This blog is openly developed on [GitHub]. If you have any problems or questions, please open an issue there. You can also leave comments [at the bottom]. The complete source code for this post can be found in the [`post-04`][post branch] branch.

[GitHub]: https://github.com/phil-opp/blog_os
[at the bottom]: #comments
[post branch]: https://github.com/phil-opp/blog_os/tree/post-04

<!-- toc -->

## Requirements

This post replaces the (now deprecated) [_Unit Testing_] and [_Integration Tests_] posts. It assumes that you have followed the [_A Minimal Rust Kernel_] post after 2019-04-27. Mainly, it requires that you have a `.cargo/config.toml` file that [sets a default target] and [defines a runner executable].

[_Unit Testing_]: @/edition-2/posts/deprecated/04-unit-testing/index.md
[_Integration Tests_]: @/edition-2/posts/deprecated/05-integration-tests/index.md
[_A Minimal Rust Kernel_]: @/edition-2/posts/02-minimal-rust-kernel/index.md
[sets a default target]: @/edition-2/posts/02-minimal-rust-kernel/index.md#set-a-default-target
[defines a runner executable]: @/edition-2/posts/02-minimal-rust-kernel/index.md#using-cargo-run

## Testing in Rust

Rust has a [built-in test framework] that is capable of running unit tests without the need to set anything up.
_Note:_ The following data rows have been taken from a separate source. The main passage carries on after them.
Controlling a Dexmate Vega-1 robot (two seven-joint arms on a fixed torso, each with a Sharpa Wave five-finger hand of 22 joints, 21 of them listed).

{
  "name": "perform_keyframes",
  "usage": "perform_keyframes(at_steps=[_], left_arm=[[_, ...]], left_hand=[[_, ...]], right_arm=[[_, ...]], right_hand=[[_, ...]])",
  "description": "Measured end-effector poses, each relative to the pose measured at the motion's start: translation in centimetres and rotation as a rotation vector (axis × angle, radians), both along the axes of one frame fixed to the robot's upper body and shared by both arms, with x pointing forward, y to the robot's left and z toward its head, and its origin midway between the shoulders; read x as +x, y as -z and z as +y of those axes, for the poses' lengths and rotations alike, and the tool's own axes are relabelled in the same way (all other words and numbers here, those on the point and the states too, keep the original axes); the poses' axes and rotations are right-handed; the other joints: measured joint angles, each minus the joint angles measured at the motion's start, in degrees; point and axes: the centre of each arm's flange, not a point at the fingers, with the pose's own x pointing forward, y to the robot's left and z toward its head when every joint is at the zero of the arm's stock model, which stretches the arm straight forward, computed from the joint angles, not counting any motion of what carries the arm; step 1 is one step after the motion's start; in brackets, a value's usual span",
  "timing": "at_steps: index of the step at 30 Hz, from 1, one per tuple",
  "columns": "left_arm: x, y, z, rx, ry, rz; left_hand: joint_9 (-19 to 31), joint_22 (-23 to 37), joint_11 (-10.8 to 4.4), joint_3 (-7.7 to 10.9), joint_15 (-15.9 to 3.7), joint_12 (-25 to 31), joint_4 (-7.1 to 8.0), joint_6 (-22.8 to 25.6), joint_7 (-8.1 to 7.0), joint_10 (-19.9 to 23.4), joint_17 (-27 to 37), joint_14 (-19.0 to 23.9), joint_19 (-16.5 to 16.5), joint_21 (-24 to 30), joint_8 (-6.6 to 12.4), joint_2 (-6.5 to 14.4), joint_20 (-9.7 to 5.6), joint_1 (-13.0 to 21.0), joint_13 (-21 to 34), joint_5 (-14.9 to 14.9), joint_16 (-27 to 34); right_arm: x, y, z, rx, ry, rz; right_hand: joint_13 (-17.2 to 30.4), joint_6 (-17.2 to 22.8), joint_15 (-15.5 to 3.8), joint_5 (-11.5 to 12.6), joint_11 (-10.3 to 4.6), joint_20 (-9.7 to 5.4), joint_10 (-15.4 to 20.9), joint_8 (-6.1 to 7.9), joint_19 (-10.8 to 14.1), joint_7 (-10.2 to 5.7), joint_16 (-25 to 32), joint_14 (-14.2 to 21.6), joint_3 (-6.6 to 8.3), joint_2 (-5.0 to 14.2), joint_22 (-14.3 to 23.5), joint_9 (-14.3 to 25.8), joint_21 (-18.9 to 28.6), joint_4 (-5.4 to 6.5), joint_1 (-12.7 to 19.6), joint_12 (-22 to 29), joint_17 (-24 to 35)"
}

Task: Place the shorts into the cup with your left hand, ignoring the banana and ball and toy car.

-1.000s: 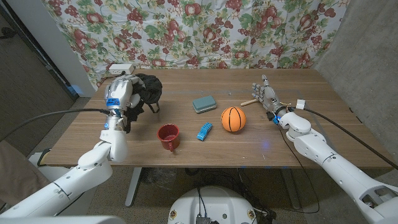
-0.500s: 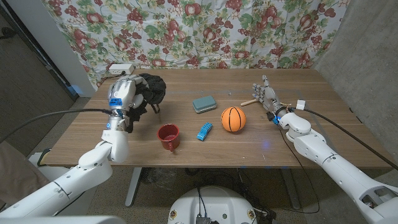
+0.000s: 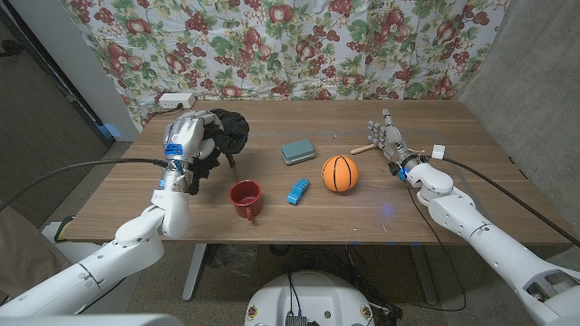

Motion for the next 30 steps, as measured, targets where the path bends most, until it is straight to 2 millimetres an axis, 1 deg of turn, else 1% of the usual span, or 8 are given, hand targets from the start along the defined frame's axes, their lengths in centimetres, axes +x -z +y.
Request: perform_keyframes(at_steps=[8, 27, 30], left_arm=[[0.0, 0.1, -0.5, 0.017, 0.021, 0.003], [-0.1, 0.8, -1.6, 0.059, 0.065, 0.001], [-0.2, 0.9, -1.7, 0.063, 0.07, -0.002]], left_hand=[[0.0, 0.0, -0.12, 0.24, -0.01, 0.01, -0.24, 0.07, 0.07, 0.11, 0.53, 0.02, 0.0, 0.18, 0.4, 0.0, 0.0, 0.0, 0.61, -0.03, -0.19], [-0.26, 0.0, -0.01, 0.48, 0.0, -0.09, -0.48, 0.18, -0.04, 0.62, 0.68, 0.42, 0.0, 0.88, 0.41, -0.09, 0.0, -0.25, 0.9, -0.43, 0.01], [-0.29, 0.0, -0.01, 0.72, 0.0, -0.11, -0.72, 0.18, -0.05, 0.62, 0.75, 0.42, 0.0, 0.9, 0.41, -0.2, 0.0, -0.37, 1.04, -0.44, 0.01]], right_arm=[[0.0, 0.0, 0.0, 0.0, 0.0, 0.0], [-0.1, 0.0, 0.0, 0.0, 0.001, -0.002], [-0.2, 0.0, 0.0, -0.001, 0.001, -0.003]], right_hand=[[0.0, 0.0, 0.0, 0.0, 0.0, 0.0, 0.0, 0.0, 0.0, 0.0, 0.0, 0.0, 0.0, 0.0, 0.0, 0.0, 0.0, 0.0, 0.0, 0.0, 0.0], [0.0, 0.0, 0.0, 0.0, 0.0, 0.0, 0.0, 0.0, 0.0, 0.0, 0.0, 0.0, 0.0, 0.0, 0.0, 0.0, 0.0, 0.0, 0.0, 0.0, 0.0], [0.0, 0.0, 0.0, 0.0, 0.0, 0.0, 0.0, 0.0, 0.0, 0.0, 0.0, 0.0, 0.0, 0.0, 0.0, 0.0, 0.0, 0.0, 0.0, 0.0, 0.0]])
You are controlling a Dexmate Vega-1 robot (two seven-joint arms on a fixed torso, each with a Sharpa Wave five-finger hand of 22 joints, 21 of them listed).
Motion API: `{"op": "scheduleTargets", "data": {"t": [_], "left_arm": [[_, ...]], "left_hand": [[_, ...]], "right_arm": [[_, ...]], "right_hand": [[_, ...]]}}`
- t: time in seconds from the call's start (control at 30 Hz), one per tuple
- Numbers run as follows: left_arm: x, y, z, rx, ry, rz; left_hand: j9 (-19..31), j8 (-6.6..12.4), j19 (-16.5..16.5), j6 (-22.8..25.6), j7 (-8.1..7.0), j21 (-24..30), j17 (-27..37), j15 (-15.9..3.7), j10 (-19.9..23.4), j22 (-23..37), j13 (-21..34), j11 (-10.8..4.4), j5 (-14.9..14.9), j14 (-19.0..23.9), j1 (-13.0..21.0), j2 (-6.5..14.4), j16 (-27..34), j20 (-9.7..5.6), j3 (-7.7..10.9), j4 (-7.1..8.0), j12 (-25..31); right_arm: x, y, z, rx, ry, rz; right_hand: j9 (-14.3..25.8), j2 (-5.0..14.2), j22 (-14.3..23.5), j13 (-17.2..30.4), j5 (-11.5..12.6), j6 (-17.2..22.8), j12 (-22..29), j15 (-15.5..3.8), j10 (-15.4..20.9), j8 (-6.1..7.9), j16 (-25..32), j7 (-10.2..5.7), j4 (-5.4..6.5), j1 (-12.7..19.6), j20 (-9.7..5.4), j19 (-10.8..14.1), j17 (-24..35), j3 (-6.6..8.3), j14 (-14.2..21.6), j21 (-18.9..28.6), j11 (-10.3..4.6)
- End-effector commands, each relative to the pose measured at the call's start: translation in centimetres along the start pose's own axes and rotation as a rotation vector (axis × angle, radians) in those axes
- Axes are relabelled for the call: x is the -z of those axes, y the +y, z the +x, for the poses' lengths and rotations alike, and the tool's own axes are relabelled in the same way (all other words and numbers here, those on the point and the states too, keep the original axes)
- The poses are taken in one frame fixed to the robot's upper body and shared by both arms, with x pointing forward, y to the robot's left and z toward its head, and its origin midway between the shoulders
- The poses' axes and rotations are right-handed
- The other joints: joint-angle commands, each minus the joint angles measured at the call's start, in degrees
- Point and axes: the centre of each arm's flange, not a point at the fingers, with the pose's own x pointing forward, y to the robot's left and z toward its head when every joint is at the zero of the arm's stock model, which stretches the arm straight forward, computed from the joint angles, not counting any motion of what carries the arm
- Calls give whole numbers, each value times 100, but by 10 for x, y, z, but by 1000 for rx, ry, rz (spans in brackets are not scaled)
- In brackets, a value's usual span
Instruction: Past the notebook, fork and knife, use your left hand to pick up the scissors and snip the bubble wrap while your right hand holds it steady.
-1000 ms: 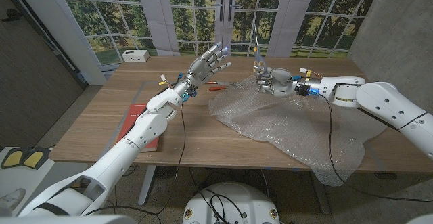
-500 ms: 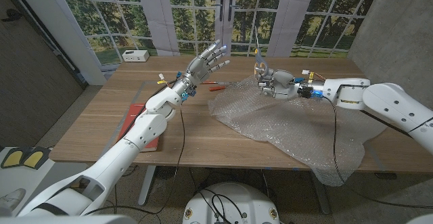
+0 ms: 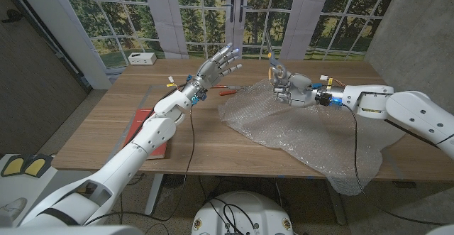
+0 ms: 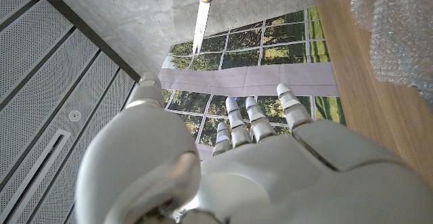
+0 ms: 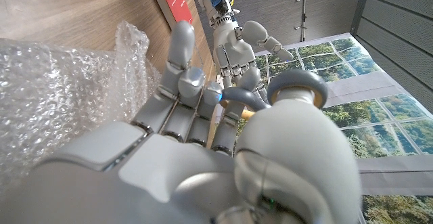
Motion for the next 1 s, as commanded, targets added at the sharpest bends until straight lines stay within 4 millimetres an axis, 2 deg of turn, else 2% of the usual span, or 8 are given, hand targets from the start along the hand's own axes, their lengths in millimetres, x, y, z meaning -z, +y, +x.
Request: {"op": "scheduleTargets", "data": {"t": [0.03, 0.2, 0.27, 0.33, 0.5, 0.57, 0.9, 1.0], "left_arm": [[1, 3, 0, -6, 15, 3], [1, 4, -2, -8, 14, 2], [1, 4, -3, -8, 14, 1], [1, 4, -4, -9, 15, -1], [2, 4, -4, -3, 19, -2], [2, 5, -4, -1, 22, 0], [0, 9, -6, 3, 45, 11], [-1, 11, -7, 6, 52, 17]], "left_hand": [[-7, 0, -38, -40, 16, 19, 18, -1, 75, 2, -6, 2, -44, -3, 14, 66, 31, 8, 36, -47, -19], [-8, -14, -35, -81, 25, 21, 16, -1, 82, 1, -18, 1, -59, -1, 23, 79, 32, 7, 44, -59, -30], [-8, -18, -37, -95, 39, 20, 15, 6, 88, 1, -23, -10, -65, -1, 26, 85, 32, 8, 47, -64, -35], [-9, -23, -38, -113, 55, 20, 15, 4, 89, 1, -28, -4, -70, -1, 28, 90, 32, 8, 50, -67, -40], [-10, -20, -37, -118, 61, 21, 14, 9, 104, 1, -38, -2, -82, 0, 31, 98, 32, 7, 54, -77, -47], [-10, -18, -37, -117, 73, 21, 13, 7, 109, 1, -42, -5, -87, 2, 33, 101, 33, 7, 56, -80, -50], [-12, -11, -35, -112, 92, 22, 11, 13, 123, 1, -58, 0, -105, 5, 35, 113, 34, 7, 62, -94, -64], [-13, -1, -35, -92, 139, 23, 11, 18, 128, 0, -66, -7, -114, 7, 33, 118, 34, 7, 63, -99, -73]], "right_arm": [[-5, 0, 0, -24, -4, -58], [-7, 0, 2, -31, -4, -62], [-7, 1, 2, -31, -4, -76], [-8, 1, 2, -26, -2, -77], [-9, 2, 1, -23, -10, -89], [-11, 2, 0, -16, -13, -106], [-14, 4, -6, 6, -18, -118], [-14, 4, -6, 12, -17, -122]], "right_hand": [[-49, -184, -66, 11, 100, -52, -31, -715, 417, -51, 41, 191, 212, -472, -172, 70, 10, -304, -41, 62, -499], [-117, -279, -120, 12, 160, -29, -28, -705, 318, -109, 44, 288, 398, -839, -89, 28, 10, -518, -148, 80, -457], [-87, -291, -138, 12, 177, -40, -24, -704, 296, -101, 45, 298, 443, -922, -68, 13, 10, -566, -178, 79, -356], [-99, -308, -164, 11, 203, -59, -23, -700, 261, -127, 44, 326, 505, -1032, -59, 11, 10, -635, -238, 85, -330], [-125, -324, -199, 8, 249, -70, -19, -709, 229, -161, 51, 364, 582, -1155, -41, -2, 10, -728, -299, 93, -299], [-116, -345, -186, 7, 277, -86, -17, -711, 207, -170, 59, 375, 624, -1221, -33, -31, 11, -790, -328, 114, -214], [-106, -355, -232, -6, 363, -108, -30, -712, 185, -199, 79, 417, 763, -1438, 0, -49, 11, -957, -387, 143, -180], [-138, -339, -232, -47, 387, -100, -56, -712, 184, -221, 83, 436, 792, -1473, 10, -68, 10, -986, -404, 155, -177]]}}
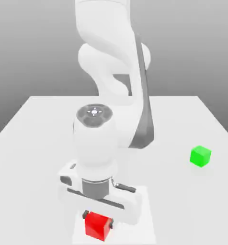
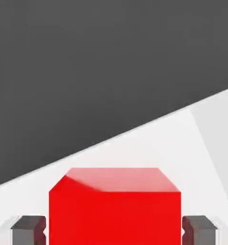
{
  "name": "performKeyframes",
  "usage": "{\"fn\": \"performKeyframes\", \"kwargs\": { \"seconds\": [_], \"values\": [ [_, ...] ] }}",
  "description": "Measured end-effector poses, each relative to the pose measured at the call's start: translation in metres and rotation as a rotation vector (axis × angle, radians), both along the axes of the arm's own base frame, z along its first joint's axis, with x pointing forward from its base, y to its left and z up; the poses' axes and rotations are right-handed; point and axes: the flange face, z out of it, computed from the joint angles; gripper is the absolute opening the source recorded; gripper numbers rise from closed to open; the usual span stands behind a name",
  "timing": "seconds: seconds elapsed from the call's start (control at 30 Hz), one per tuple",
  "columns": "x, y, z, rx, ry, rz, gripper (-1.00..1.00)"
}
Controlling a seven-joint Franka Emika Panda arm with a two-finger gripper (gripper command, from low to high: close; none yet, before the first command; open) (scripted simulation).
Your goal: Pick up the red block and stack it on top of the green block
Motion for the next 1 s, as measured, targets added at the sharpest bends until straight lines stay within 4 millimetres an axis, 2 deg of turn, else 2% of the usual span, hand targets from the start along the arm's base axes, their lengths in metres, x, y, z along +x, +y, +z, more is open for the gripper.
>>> {"fn": "performKeyframes", "kwargs": {
  "seconds": [0.07, 0.1, 0.27, 0.3, 0.4, 0.47, 0.5, 0.57, 0.7, 0.77, 0.87, 0.93, 1.0],
  "values": [
    [-0.001, 0.0, -0.006, 0.0, 0.0, 0.0, -1.0],
    [0.0, 0.0, -0.003, 0.0, 0.0, 0.0, -1.0],
    [-0.001, 0.003, 0.05, 0.001, 0.0, 0.006, -1.0],
    [-0.003, 0.022, 0.057, 0.009, -0.001, 0.052, -1.0],
    [-0.022, 0.099, 0.072, 0.033, -0.007, 0.249, -1.0],
    [-0.051, 0.173, 0.081, 0.047, -0.007, 0.449, -1.0],
    [-0.068, 0.203, 0.085, 0.052, -0.007, 0.54, -1.0],
    [-0.106, 0.251, 0.091, 0.058, -0.005, 0.705, -1.0],
    [-0.174, 0.299, 0.097, 0.053, -0.003, 0.951, -1.0],
    [-0.214, 0.32, 0.098, 0.042, -0.001, 1.091, -1.0],
    [-0.277, 0.341, 0.096, 0.016, 0.001, 1.307, -1.0],
    [-0.297, 0.346, 0.091, 0.0, 0.0, 1.38, -1.0],
    [-0.3, 0.348, 0.082, -0.008, -0.002, 1.397, -1.0]
  ]
}}
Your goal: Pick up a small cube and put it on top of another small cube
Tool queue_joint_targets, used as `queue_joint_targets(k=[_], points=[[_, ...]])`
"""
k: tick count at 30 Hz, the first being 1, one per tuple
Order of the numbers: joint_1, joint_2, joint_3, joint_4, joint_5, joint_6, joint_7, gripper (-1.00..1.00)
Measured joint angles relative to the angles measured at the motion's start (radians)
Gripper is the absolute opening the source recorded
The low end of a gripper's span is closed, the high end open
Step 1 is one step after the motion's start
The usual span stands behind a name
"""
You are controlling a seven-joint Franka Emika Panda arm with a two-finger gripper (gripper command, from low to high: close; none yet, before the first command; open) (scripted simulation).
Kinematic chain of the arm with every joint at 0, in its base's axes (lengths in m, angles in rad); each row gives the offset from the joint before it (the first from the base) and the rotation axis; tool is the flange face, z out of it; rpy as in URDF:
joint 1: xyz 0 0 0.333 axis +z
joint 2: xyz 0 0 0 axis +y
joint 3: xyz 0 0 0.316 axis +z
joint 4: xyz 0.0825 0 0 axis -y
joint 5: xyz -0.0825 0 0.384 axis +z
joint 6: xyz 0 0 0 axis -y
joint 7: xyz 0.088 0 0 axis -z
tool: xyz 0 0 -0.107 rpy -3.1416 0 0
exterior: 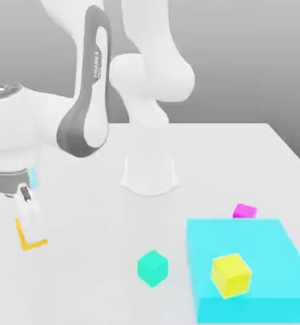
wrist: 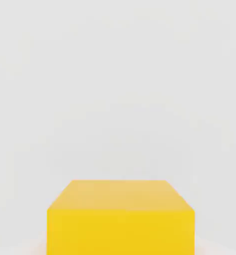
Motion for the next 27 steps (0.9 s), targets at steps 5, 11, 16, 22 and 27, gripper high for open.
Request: queue_joint_targets(k=[5, 11, 16, 22, 27], points=[[0.154, -0.085, 0.072, -0.058, 0.023, -0.028, 0.099, -1.00], [0.281, -0.168, 0.161, -0.135, 0.054, -0.032, 0.208, -1.00], [0.277, -0.133, 0.180, -0.134, 0.010, 0.005, 0.257, -1.00], [0.263, -0.050, 0.175, -0.126, -0.065, 0.080, 0.312, -1.00], [0.267, 0.034, 0.159, -0.128, -0.129, 0.159, 0.358, -1.00]])
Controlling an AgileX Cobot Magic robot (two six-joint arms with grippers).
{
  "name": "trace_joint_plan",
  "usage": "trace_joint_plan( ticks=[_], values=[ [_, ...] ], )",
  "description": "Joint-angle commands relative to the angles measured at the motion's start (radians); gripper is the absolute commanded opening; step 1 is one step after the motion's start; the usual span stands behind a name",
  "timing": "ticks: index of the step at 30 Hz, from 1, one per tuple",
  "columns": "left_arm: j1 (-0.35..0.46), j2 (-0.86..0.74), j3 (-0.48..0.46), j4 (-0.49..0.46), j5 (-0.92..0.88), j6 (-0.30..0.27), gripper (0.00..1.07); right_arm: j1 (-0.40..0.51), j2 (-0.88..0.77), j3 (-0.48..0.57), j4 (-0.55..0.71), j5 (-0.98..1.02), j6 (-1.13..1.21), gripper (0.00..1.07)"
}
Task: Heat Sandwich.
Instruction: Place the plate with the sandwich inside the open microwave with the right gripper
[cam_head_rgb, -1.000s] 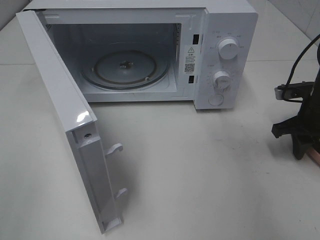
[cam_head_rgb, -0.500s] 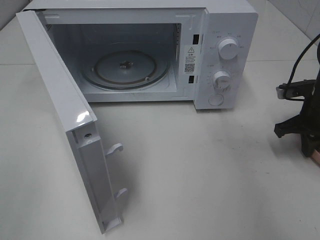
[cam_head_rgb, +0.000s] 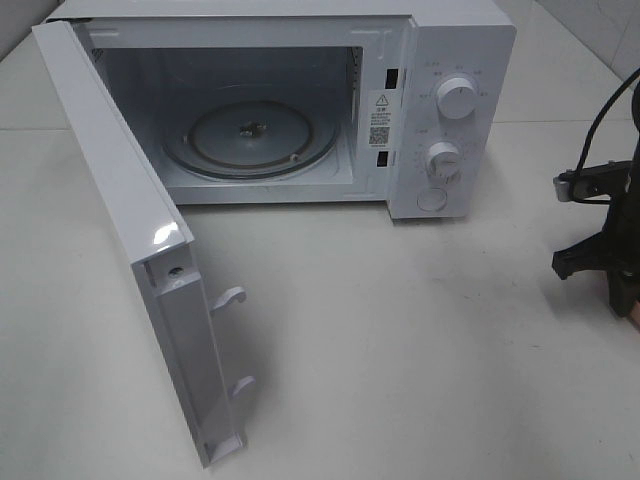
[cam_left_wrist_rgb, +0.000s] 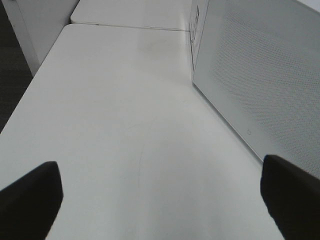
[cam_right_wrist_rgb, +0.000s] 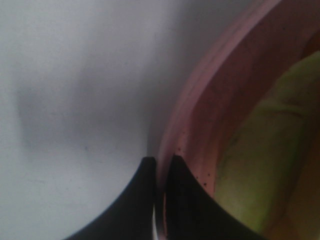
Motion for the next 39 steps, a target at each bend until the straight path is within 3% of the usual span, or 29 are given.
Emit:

Just create a function that checks some results through assertions and add the `#[test]` attribute to the function header. Then `cargo test` will automatically find and execute all test functions of your crate.

[built-in test framework]: https://doc.rust-lang.org/book/ch11-00-testing.html

Unfortunately it's a bit more complicated for `no_std` applications such as our kernel. The problem is that Rust's test framework implicitly uses the built-in [`test`] library, which depends on the standard library. This means that we can't use the default test framework for our `#[no_std]` kernel.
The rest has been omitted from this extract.